_Your goal_:
From the records below, please print only the lines from the one containing "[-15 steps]" through the one containing "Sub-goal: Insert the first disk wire", both included. Skip the pictures.

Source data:
----

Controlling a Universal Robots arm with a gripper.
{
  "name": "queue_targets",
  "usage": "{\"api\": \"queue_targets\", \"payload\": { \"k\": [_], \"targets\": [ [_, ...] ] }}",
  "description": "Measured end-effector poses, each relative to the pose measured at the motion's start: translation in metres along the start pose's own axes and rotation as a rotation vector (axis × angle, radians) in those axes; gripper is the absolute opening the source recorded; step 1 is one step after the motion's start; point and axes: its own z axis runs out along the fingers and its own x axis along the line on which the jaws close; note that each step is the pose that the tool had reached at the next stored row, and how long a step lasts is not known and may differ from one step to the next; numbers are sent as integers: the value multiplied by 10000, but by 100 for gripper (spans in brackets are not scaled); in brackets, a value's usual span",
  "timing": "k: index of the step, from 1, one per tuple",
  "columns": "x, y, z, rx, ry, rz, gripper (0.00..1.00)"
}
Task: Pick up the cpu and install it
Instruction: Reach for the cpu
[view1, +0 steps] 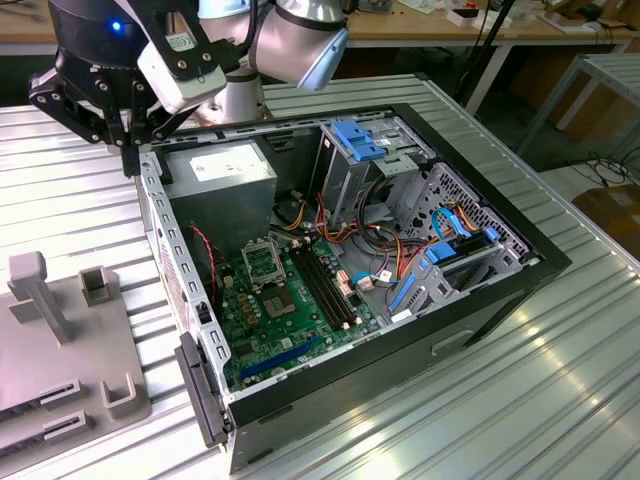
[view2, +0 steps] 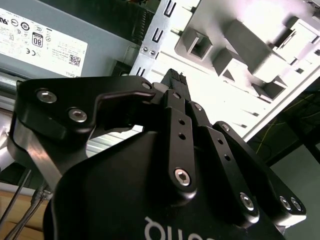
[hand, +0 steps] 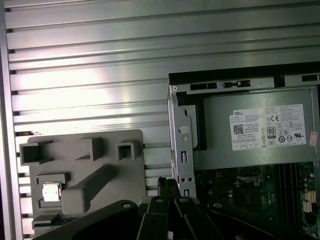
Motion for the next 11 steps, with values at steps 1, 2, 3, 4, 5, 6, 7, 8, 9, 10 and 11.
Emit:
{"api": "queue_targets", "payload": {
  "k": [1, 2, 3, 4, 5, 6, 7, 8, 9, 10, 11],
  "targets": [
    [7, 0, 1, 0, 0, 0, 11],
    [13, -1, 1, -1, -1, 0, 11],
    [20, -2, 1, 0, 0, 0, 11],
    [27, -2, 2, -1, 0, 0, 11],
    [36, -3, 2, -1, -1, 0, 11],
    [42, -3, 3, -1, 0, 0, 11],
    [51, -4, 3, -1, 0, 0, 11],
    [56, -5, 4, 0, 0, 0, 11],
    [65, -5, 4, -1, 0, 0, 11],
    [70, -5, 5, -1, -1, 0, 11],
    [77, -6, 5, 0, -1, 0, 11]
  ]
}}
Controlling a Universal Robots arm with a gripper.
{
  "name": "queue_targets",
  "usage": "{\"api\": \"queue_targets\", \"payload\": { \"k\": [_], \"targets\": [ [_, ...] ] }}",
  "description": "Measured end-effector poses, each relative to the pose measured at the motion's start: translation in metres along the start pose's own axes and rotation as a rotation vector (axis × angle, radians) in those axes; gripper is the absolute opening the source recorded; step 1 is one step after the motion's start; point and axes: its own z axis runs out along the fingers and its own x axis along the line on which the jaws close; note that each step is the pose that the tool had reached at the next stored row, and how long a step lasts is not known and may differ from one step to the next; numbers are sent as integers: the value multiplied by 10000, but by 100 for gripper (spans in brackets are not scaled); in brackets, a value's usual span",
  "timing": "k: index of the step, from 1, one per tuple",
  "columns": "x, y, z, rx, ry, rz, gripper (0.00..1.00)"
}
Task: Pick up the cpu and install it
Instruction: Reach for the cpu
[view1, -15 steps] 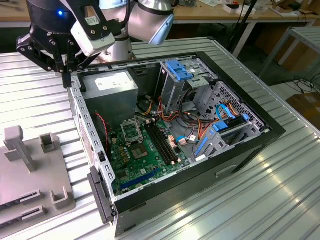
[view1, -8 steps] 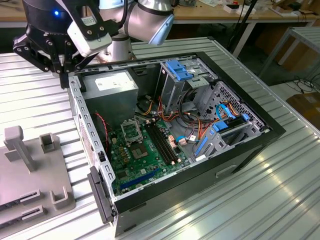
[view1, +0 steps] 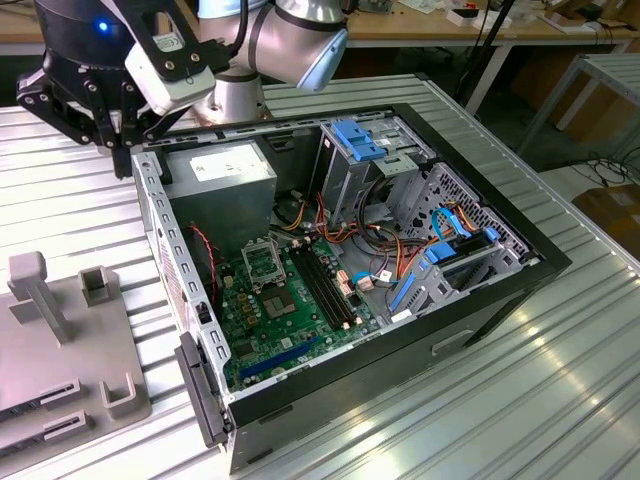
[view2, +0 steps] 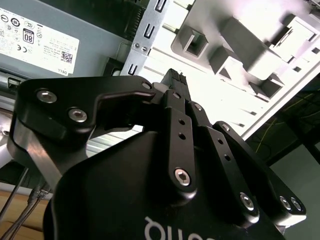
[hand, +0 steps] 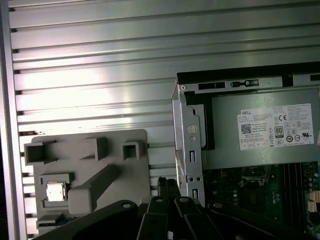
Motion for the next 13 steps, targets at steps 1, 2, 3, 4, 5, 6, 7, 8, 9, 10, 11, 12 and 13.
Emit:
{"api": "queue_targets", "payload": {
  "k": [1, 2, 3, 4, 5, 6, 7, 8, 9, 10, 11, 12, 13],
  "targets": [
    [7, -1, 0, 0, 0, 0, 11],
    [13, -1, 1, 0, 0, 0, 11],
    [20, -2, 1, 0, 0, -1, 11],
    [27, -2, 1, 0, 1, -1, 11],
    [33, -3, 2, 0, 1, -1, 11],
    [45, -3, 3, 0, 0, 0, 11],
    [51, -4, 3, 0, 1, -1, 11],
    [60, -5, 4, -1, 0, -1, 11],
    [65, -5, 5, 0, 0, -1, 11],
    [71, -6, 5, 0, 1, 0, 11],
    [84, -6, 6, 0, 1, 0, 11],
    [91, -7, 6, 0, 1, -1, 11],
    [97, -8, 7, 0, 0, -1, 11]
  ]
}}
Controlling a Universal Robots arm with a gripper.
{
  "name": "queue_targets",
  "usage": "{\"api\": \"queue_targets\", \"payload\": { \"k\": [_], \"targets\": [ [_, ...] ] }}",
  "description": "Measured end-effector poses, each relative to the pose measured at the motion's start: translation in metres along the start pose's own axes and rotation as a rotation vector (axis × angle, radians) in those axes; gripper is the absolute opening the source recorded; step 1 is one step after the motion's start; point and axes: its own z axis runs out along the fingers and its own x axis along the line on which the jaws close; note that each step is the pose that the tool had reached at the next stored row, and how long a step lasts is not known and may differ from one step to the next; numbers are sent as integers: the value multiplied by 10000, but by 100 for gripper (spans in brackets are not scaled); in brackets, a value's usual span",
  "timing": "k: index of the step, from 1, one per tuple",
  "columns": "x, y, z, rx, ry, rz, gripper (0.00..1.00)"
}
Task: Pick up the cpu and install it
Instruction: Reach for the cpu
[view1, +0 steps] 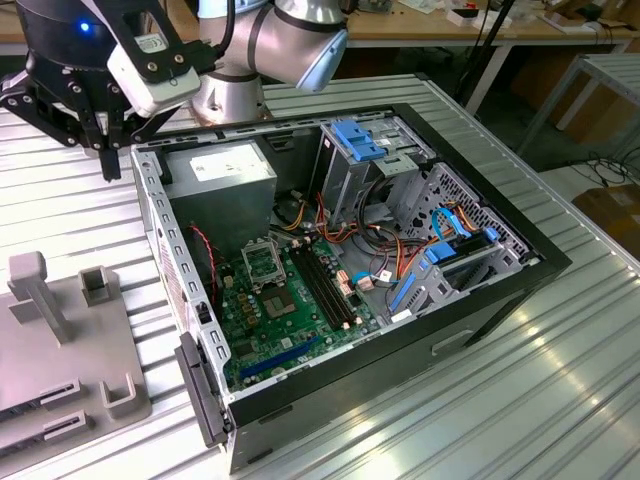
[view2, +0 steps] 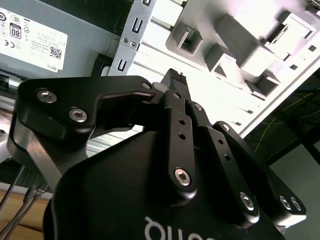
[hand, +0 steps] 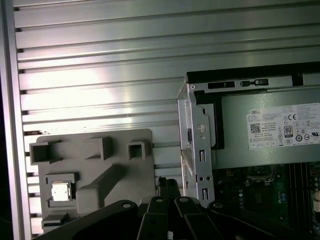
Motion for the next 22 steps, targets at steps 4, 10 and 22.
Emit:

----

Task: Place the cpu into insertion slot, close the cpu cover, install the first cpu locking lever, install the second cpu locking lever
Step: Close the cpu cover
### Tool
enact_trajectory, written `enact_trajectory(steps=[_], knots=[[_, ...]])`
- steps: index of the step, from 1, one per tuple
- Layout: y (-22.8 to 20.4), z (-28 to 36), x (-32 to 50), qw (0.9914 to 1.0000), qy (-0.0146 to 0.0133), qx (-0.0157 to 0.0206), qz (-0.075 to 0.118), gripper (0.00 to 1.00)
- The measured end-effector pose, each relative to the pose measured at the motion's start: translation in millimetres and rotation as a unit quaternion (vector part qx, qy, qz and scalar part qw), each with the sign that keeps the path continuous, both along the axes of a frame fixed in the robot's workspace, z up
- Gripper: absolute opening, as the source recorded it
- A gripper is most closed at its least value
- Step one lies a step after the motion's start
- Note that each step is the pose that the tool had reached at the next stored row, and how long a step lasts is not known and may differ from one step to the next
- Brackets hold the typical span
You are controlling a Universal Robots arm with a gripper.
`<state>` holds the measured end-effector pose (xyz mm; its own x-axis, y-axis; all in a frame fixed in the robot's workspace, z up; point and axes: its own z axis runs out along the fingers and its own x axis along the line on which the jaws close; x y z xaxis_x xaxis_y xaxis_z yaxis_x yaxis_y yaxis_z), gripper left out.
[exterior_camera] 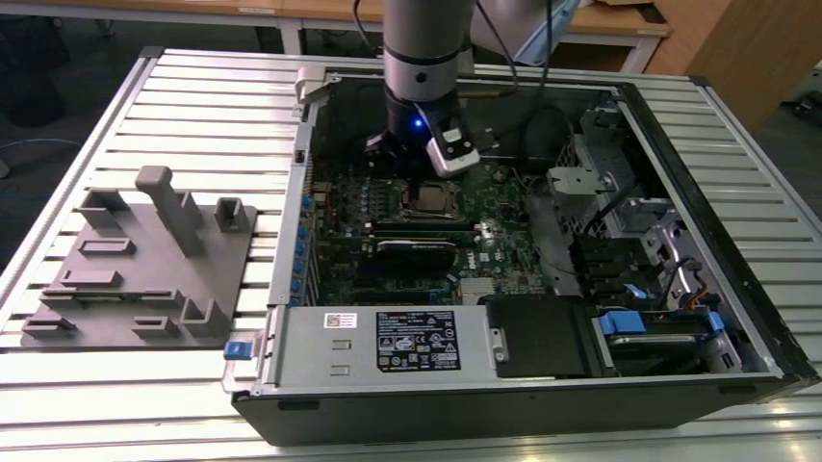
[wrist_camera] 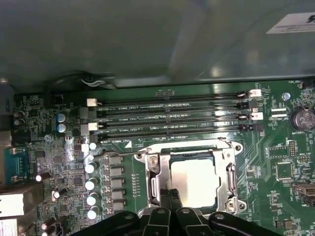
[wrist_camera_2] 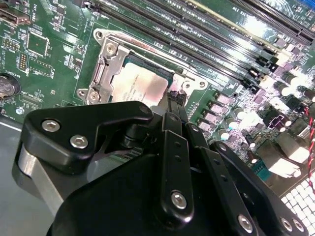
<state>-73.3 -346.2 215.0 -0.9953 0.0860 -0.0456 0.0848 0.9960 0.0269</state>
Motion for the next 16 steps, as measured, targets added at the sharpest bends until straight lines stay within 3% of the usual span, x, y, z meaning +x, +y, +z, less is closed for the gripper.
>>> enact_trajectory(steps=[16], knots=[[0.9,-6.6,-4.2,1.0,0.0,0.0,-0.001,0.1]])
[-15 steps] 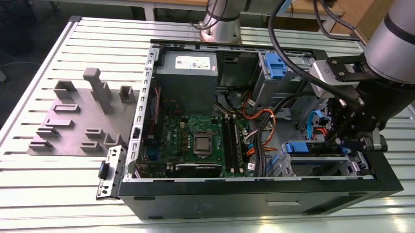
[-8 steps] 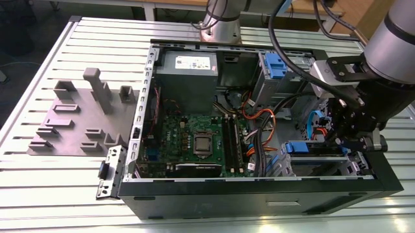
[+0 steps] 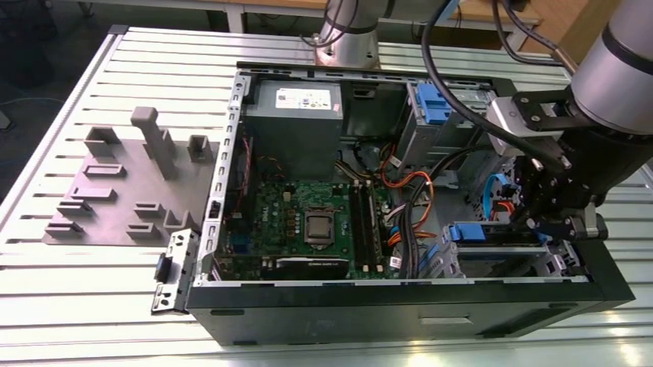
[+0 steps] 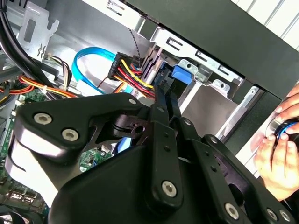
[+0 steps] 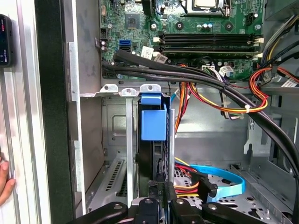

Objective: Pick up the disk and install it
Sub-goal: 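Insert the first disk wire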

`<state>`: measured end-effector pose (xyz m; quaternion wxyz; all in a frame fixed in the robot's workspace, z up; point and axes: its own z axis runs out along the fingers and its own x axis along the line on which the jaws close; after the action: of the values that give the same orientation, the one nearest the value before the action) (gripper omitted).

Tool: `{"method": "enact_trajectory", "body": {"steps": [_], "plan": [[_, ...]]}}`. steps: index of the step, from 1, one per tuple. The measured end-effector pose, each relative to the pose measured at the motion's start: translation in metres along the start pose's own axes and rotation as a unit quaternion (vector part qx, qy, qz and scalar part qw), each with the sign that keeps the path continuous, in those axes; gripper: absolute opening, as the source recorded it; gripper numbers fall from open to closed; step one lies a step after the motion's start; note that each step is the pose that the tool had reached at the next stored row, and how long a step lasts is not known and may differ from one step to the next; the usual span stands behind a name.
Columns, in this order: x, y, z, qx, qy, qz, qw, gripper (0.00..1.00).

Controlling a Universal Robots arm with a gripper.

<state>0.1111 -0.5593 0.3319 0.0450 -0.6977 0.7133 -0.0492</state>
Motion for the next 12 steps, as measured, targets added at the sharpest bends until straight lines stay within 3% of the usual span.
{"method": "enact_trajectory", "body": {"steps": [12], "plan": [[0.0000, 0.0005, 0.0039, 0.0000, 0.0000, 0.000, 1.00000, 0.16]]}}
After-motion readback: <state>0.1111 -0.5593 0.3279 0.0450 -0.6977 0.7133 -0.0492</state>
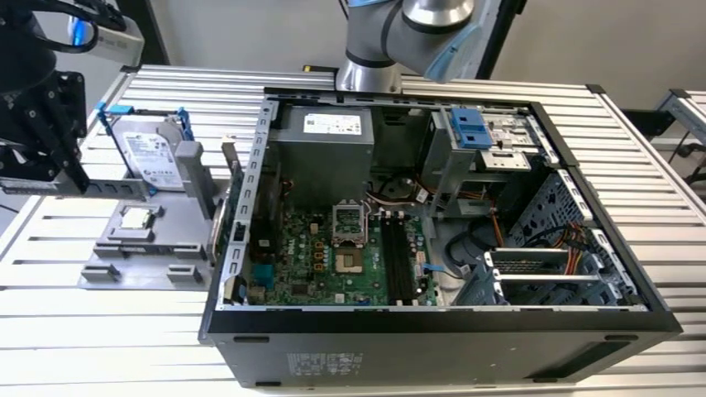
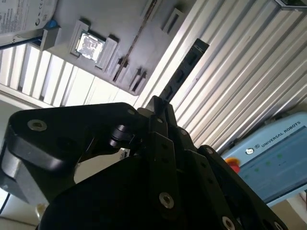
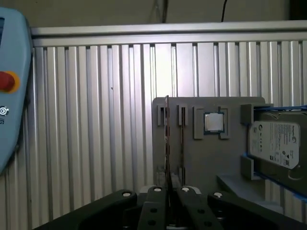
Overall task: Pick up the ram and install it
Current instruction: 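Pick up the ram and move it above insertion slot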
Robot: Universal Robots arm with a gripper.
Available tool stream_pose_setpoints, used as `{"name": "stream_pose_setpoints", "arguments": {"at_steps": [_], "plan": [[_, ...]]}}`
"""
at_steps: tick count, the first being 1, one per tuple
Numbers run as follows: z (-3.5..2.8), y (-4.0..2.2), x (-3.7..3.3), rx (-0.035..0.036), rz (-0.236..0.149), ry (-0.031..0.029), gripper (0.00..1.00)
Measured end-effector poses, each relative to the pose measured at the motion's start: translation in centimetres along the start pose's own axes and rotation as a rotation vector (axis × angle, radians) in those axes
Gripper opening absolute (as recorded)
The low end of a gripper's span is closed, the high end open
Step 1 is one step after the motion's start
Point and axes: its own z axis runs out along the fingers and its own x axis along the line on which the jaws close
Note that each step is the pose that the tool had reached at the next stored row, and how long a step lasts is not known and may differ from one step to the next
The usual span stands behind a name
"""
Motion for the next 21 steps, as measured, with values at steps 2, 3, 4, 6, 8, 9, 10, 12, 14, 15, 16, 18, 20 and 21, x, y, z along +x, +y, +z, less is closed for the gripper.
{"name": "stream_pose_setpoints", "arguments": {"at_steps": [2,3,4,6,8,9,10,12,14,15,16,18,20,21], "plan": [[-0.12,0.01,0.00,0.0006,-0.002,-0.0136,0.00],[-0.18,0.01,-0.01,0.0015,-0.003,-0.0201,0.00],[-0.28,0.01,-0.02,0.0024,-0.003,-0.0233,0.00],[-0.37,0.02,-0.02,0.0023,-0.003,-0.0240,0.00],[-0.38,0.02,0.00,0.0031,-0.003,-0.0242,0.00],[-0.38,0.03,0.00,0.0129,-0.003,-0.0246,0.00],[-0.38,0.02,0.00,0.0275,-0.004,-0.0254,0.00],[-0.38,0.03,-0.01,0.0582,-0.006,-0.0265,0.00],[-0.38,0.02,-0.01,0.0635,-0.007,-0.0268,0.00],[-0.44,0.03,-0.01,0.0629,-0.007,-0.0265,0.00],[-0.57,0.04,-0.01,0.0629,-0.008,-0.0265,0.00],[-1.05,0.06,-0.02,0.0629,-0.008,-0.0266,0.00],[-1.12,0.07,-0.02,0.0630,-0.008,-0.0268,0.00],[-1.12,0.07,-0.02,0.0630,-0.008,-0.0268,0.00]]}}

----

_Solution to this problem_:
[-15 steps] 
[-8 steps] 
[+0 steps] 
[+0 steps] 
[+0 steps] 

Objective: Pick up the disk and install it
Sub-goal: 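Insert the first disk wire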

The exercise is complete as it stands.